- Aim of the task:
Give the records again in full, exactly as written.

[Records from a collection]
+--

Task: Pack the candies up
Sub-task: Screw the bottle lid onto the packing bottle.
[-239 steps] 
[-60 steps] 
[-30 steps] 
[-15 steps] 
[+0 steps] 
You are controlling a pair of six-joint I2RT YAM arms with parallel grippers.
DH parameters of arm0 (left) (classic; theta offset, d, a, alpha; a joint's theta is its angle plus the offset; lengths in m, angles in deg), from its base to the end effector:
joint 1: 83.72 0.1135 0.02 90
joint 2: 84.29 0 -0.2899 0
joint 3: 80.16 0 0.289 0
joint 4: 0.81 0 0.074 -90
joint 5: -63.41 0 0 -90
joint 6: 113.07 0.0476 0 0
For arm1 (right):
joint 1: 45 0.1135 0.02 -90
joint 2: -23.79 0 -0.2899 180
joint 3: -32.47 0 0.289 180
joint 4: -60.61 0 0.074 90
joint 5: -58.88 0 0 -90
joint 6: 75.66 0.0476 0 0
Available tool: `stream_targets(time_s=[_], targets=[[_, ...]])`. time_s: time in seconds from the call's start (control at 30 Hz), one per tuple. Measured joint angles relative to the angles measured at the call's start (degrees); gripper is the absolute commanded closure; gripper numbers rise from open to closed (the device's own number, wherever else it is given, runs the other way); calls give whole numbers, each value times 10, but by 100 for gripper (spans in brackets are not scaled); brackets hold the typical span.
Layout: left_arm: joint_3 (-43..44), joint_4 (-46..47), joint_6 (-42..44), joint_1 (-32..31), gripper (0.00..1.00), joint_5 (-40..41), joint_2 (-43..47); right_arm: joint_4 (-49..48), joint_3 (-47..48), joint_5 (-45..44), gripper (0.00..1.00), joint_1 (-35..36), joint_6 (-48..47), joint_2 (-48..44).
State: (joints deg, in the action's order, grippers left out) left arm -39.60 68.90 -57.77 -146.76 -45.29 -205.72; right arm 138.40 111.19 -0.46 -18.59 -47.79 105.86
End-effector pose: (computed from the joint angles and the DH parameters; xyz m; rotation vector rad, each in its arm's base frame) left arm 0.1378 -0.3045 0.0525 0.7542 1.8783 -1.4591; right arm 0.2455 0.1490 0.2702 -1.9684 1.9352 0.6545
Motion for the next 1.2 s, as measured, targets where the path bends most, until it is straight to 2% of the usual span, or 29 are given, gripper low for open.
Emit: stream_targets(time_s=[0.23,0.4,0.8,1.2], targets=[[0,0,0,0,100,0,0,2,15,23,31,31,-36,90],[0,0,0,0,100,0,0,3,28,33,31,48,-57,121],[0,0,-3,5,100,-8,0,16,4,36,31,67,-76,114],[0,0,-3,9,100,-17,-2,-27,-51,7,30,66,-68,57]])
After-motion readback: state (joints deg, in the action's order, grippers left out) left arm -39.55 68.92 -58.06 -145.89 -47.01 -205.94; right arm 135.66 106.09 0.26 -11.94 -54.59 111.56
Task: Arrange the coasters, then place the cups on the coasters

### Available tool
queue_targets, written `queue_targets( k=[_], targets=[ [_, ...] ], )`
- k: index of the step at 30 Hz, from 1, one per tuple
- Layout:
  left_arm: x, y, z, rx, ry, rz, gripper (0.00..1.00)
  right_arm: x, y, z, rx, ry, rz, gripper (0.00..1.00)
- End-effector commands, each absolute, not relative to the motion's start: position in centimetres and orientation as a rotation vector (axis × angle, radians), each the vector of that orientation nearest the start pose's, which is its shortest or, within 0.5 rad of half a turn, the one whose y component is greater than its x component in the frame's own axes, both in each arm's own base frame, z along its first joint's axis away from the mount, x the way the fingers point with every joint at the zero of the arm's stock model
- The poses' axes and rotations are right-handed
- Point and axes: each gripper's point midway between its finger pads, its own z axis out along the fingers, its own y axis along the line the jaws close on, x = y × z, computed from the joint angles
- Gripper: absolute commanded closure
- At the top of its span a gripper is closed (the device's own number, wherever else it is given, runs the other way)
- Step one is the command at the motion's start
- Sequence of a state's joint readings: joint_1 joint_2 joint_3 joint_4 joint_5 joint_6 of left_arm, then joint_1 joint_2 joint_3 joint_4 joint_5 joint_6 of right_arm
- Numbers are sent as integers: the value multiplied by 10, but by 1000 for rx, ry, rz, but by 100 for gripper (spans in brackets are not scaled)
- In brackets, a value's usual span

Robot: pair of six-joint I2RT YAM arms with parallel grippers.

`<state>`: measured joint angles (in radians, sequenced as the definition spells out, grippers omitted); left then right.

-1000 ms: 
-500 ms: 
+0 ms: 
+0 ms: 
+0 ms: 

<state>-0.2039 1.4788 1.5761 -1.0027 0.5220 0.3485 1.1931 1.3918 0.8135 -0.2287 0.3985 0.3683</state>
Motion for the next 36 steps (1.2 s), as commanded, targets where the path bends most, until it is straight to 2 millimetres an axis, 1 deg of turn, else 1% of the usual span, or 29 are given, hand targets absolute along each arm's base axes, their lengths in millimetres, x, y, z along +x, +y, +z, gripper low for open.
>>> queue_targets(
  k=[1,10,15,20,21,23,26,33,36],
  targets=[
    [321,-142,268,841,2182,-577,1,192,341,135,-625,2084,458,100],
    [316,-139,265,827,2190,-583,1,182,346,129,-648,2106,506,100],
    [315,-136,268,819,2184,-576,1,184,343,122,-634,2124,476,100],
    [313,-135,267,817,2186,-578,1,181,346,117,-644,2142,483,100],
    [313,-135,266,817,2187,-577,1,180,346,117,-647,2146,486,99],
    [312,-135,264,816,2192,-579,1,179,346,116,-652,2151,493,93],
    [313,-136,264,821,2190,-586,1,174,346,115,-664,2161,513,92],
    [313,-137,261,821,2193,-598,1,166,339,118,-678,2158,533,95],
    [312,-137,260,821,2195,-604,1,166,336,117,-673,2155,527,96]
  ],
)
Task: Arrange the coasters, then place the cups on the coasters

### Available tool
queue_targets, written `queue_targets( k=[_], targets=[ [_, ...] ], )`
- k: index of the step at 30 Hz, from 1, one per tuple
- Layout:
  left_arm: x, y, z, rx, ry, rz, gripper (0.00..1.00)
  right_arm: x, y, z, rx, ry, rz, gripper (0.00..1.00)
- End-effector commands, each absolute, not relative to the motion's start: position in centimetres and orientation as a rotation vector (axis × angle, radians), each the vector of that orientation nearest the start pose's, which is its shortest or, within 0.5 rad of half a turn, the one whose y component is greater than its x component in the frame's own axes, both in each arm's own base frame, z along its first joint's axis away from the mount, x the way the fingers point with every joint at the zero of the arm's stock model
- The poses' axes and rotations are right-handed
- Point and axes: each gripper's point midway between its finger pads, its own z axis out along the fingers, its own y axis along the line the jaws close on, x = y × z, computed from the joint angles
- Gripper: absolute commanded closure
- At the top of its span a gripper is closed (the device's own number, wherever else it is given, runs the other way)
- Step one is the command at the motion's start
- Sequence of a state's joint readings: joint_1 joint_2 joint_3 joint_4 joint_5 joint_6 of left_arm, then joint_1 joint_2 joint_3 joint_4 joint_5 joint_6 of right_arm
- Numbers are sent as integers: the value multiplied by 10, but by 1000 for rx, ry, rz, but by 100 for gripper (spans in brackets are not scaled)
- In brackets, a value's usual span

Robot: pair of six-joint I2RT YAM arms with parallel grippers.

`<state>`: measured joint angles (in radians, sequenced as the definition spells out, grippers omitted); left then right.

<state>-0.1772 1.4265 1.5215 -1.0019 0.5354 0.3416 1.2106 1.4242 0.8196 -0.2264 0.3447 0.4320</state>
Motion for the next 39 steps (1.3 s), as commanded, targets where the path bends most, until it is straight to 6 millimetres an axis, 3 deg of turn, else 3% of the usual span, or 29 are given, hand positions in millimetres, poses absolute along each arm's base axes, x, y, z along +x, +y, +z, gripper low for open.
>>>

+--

- Finished exercise:
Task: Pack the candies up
Sub-task: Screw the bottle lid onto the packing bottle.
[-239 steps] 
[-60 steps] 
[-30 steps] 
[-15 steps] 
[+0 steps] 
You are controlling a pair of six-joint I2RT YAM arms with parallel grippers.
DH parameters of arm0 (left) (classic; theta offset, d, a, alpha; a joint's theta is its angle plus the offset; lengths in m, angles in deg), from its base to the end effector:
joint 1: 83.72 0.1135 0.02 90
joint 2: 84.29 0 -0.2899 0
joint 3: 80.16 0 0.289 0
joint 4: 0.81 0 0.074 -90
joint 5: -63.41 0 0 -90
joint 6: 113.07 0.0476 0 0
For arm1 (right):
joint 1: 45 0.1135 0.02 -90
joint 2: -23.79 0 -0.2899 180
joint 3: -32.47 0 0.289 180
joint 4: -60.61 0 0.074 90
joint 5: -58.88 0 0 -90
joint 6: 75.66 0.0476 0 0
Available tool: `stream_targets(time_s=[_], targets=[[_, ...]])`. time_s: time in seconds from the call's start (control at 30 Hz), one per tuple. Measured joint angles relative to the angles measured at the call's start (degrees); gripper is the absolute commanded closure; gripper numbers rise from open to closed (the device's own number, wherever else it is given, runs the other way); calls give whole numbers, each value times 10, but by 100 for gripper (spans in brackets are not scaled); brackets hold the typical span.
Layout: left_arm: joint_3 (-43..44), joint_4 (-46..47), joint_6 (-42..44), joint_1 (-32..31), gripper (0.00..1.00), joint_5 (-40..41), joint_2 (-43..47); right_arm: joint_4 (-49..48), joint_3 (-47..48), joint_5 (-45..44), gripper (0.00..1.00), joint_1 (-35..36), joint_6 (-48..47), joint_2 (-48..44).
State: (joints deg, in the action's order, grippers left out) left arm -39.60 68.90 -57.77 -146.76 -45.29 -205.72; right arm 138.40 111.19 -0.46 -18.59 -47.79 105.86
End-effector pose: (computed from the joint angles and the DH parameters; xyz m; rotation vector rad, each in its arm's base frame) left arm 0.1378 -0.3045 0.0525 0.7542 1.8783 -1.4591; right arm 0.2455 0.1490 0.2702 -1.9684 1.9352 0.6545
Motion for the next 1.2 s, as measured, targets where the path bends most, until it is straight to 2% of the usual span, or 29 are given, gripper low for open.
Emit: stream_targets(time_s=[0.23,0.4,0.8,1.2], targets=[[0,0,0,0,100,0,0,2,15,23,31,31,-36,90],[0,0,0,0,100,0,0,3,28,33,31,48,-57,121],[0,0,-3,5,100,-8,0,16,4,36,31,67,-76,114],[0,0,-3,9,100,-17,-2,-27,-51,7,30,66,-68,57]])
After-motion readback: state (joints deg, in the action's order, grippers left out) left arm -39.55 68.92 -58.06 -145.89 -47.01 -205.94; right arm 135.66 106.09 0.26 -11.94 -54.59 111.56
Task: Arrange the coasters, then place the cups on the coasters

### Available tool
queue_targets, written `queue_targets( k=[_], targets=[ [_, ...] ], )`
- k: index of the step at 30 Hz, from 1, one per tuple
- Layout:
  left_arm: x, y, z, rx, ry, rz, gripper (0.00..1.00)
  right_arm: x, y, z, rx, ry, rz, gripper (0.00..1.00)
- End-effector commands, each absolute, not relative to the motion's start: position in centimetres and orientation as a rotation vector (axis × angle, radians), each the vector of that orientation nearest the start pose's, which is its shortest or, within 0.5 rad of half a turn, the one whose y component is greater than its x component in the frame's own axes, both in each arm's own base frame, z along its first joint's axis away from the mount, x the way the fingers point with every joint at the zero of the arm's stock model
- The poses' axes and rotations are right-handed
- Point and axes: each gripper's point midway between its finger pads, its own z axis out along the fingers, its own y axis along the line the jaws close on, x = y × z, computed from the joint angles
- Gripper: absolute commanded closure
- At the top of its span a gripper is closed (the device's own number, wherever else it is given, runs the other way)
- Step one is the command at the motion's start
- Sequence of a state's joint readings: joint_1 joint_2 joint_3 joint_4 joint_5 joint_6 of left_arm, then joint_1 joint_2 joint_3 joint_4 joint_5 joint_6 of right_arm
- Numbers are sent as integers: the value multiplied by 10, but by 1000 for rx, ry, rz, but by 100 for gripper (spans in brackets are not scaled)
- In brackets, a value's usual span

Robot: pair of six-joint I2RT YAM arms with parallel grippers.

`<state>`: measured joint angles (in radians, sequenced as the definition spells out, grippers omitted); left then right.

-1000 ms: 
-500 ms: 
+0 ms: 
+0 ms: 
+0 ms: 

<state>-0.2039 1.4788 1.5761 -1.0027 0.5220 0.3485 1.1931 1.3918 0.8135 -0.2287 0.3985 0.3683</state>
Motion for the next 36 steps (1.2 s), as commanded, targets where the path bends most, until it is straight to 2 millimetres an axis, 1 deg of turn, else 1% of the usual span, or 29 are given, hand targets absolute along each arm's base axes, their lengths in millimetres, x, y, z along +x, +y, +z, gripper low for open.
>>> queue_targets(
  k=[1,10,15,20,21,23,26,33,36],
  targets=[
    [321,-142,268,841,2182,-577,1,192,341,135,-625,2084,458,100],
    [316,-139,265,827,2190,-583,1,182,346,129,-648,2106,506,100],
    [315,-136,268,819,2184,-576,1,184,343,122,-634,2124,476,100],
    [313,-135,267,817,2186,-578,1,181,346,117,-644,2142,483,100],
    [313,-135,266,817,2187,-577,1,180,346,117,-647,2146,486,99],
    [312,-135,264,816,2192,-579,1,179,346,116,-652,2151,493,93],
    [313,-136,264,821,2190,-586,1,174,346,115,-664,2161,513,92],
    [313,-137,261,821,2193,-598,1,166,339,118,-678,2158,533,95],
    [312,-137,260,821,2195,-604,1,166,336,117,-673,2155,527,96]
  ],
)
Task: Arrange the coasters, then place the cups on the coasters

### Available tool
queue_targets, written `queue_targets( k=[_], targets=[ [_, ...] ], )`
- k: index of the step at 30 Hz, from 1, one per tuple
- Layout:
  left_arm: x, y, z, rx, ry, rz, gripper (0.00..1.00)
  right_arm: x, y, z, rx, ry, rz, gripper (0.00..1.00)
- End-effector commands, each absolute, not relative to the motion's start: position in centimetres and orientation as a rotation vector (axis × angle, radians), each the vector of that orientation nearest the start pose's, which is its shortest or, within 0.5 rad of half a turn, the one whose y component is greater than its x component in the frame's own axes, both in each arm's own base frame, z along its first joint's axis away from the mount, x the way the fingers point with every joint at the zero of the arm's stock model
- The poses' axes and rotations are right-handed
- Point and axes: each gripper's point midway between its finger pads, its own z axis out along the fingers, its own y axis along the line the jaws close on, x = y × z, computed from the joint angles
- Gripper: absolute commanded closure
- At the top of its span a gripper is closed (the device's own number, wherever else it is given, runs the other way)
- Step one is the command at the motion's start
- Sequence of a state's joint readings: joint_1 joint_2 joint_3 joint_4 joint_5 joint_6 of left_arm, then joint_1 joint_2 joint_3 joint_4 joint_5 joint_6 of right_arm
- Numbers are sent as integers: the value multiplied by 10, but by 1000 for rx, ry, rz, but by 100 for gripper (spans in brackets are not scaled)
- In brackets, a value's usual span

Robot: pair of six-joint I2RT YAM arms with parallel grippers.

`<state>`: measured joint angles (in radians, sequenced as the definition spells out, grippers omitted); left then right.

<state>-0.1772 1.4265 1.5215 -1.0019 0.5354 0.3416 1.2106 1.4242 0.8196 -0.2264 0.3447 0.4320</state>
Motion for the next 39 steps (1.3 s), as commanded, targets where the path bends most, until it is straight to 6 millimetres an axis, 3 deg of turn, else 3% of the usual span, or 29 are given, hand positions in millimetres, poses absolute along each arm's base axes, x, y, z along +x, +y, +z, gripper low for open.
>>>

This exercise is now fully answered.